Data section:
*** Begin section ***

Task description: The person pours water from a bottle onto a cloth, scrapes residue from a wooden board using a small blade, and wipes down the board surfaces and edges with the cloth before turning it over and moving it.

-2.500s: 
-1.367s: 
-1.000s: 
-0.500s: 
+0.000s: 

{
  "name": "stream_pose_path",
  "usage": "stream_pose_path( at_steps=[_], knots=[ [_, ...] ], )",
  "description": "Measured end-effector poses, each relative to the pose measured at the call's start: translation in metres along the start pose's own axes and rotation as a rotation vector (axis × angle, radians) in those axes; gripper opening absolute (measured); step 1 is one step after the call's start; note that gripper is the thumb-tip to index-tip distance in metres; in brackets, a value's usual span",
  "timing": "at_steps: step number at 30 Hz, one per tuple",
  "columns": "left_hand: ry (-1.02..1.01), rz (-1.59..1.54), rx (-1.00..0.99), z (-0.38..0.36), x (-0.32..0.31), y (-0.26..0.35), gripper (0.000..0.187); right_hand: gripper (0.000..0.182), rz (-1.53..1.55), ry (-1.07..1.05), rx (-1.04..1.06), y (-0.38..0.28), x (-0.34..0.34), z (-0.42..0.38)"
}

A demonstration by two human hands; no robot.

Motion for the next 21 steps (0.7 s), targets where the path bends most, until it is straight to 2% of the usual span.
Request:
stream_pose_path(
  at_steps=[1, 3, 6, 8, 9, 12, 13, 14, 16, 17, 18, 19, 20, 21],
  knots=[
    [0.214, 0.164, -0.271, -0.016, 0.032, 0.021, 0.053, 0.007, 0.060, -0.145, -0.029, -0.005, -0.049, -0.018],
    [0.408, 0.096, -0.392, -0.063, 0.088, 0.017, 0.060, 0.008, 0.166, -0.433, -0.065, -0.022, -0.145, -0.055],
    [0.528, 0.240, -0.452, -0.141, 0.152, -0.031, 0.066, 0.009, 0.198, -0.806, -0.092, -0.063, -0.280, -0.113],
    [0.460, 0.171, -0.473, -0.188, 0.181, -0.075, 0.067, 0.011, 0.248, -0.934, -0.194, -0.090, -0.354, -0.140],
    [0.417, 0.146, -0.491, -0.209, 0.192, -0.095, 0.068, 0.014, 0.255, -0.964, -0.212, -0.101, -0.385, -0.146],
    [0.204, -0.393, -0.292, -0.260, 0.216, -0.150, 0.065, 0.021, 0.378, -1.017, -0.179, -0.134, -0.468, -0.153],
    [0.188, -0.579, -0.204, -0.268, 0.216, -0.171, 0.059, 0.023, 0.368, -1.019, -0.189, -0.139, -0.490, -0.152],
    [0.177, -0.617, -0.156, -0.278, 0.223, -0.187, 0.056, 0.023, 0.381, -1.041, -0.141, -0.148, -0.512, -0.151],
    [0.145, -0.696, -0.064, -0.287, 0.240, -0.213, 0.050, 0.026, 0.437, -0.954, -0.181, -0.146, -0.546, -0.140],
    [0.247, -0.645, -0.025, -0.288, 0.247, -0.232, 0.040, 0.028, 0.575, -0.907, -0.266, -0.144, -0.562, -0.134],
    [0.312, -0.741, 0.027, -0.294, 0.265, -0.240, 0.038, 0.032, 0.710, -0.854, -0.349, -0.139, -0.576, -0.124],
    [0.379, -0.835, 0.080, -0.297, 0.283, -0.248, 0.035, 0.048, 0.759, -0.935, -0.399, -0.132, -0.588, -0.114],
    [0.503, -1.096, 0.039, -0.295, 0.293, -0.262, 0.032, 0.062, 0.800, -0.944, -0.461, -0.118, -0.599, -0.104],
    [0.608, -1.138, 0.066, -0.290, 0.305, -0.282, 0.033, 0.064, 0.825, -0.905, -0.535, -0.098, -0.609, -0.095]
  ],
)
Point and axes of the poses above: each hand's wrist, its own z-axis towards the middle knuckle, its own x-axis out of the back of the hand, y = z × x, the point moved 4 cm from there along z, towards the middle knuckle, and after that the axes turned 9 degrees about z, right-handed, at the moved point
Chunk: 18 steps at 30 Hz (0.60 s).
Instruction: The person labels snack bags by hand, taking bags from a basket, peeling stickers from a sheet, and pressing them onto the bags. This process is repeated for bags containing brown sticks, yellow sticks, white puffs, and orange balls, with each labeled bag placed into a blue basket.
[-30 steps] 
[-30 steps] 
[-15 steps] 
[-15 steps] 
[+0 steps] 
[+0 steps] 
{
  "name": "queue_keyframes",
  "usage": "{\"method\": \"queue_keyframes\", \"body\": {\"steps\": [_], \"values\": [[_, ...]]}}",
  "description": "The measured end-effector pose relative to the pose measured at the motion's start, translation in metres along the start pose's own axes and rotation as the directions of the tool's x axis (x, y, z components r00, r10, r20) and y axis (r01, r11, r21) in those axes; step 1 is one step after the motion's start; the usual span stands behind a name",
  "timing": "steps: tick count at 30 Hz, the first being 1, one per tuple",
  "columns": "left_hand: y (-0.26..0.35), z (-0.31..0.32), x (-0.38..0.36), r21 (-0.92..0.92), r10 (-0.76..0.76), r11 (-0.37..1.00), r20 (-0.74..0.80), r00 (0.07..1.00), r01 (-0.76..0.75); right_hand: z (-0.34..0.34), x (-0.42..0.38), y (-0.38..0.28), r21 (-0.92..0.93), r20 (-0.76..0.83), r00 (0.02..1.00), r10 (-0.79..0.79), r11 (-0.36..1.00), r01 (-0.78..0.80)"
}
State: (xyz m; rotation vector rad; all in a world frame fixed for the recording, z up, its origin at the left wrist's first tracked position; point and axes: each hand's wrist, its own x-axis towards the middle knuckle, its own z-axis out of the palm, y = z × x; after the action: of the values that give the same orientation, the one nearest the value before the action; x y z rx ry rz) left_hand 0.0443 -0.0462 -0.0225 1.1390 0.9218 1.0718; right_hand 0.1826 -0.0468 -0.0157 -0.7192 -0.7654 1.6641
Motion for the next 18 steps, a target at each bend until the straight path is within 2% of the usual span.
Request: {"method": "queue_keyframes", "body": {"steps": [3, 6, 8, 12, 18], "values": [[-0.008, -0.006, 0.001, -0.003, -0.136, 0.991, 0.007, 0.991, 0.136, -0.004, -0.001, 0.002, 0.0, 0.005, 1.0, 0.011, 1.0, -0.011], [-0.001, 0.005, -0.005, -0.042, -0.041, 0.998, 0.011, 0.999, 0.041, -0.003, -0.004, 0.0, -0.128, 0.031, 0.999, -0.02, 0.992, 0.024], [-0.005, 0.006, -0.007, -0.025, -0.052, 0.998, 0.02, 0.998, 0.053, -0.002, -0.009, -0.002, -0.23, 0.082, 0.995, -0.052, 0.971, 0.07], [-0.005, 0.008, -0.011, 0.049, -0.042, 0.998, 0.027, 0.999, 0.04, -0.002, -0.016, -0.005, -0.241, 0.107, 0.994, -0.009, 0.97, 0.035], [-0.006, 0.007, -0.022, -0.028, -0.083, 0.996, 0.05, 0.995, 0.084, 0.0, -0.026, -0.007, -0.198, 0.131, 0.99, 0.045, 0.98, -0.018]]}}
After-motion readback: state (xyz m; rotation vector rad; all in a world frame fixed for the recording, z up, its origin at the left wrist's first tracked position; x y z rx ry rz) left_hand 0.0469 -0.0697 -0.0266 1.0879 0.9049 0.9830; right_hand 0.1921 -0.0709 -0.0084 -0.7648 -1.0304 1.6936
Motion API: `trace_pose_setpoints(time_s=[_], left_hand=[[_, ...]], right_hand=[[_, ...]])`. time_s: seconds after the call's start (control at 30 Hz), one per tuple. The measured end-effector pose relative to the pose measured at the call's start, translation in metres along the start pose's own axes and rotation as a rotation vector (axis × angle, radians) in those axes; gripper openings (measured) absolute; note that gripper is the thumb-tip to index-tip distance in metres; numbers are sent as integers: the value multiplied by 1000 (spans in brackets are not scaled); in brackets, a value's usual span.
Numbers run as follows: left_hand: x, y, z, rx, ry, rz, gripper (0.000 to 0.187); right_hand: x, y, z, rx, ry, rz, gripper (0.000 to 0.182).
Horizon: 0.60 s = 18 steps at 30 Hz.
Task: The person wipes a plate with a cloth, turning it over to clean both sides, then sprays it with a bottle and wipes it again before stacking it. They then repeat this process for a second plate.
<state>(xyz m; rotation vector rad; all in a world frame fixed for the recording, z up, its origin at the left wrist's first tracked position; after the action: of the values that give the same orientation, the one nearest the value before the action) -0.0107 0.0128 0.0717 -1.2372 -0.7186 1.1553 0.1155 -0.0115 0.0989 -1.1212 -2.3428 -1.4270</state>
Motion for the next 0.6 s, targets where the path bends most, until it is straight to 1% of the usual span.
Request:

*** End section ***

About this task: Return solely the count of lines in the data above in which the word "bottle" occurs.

Response for this exercise: 2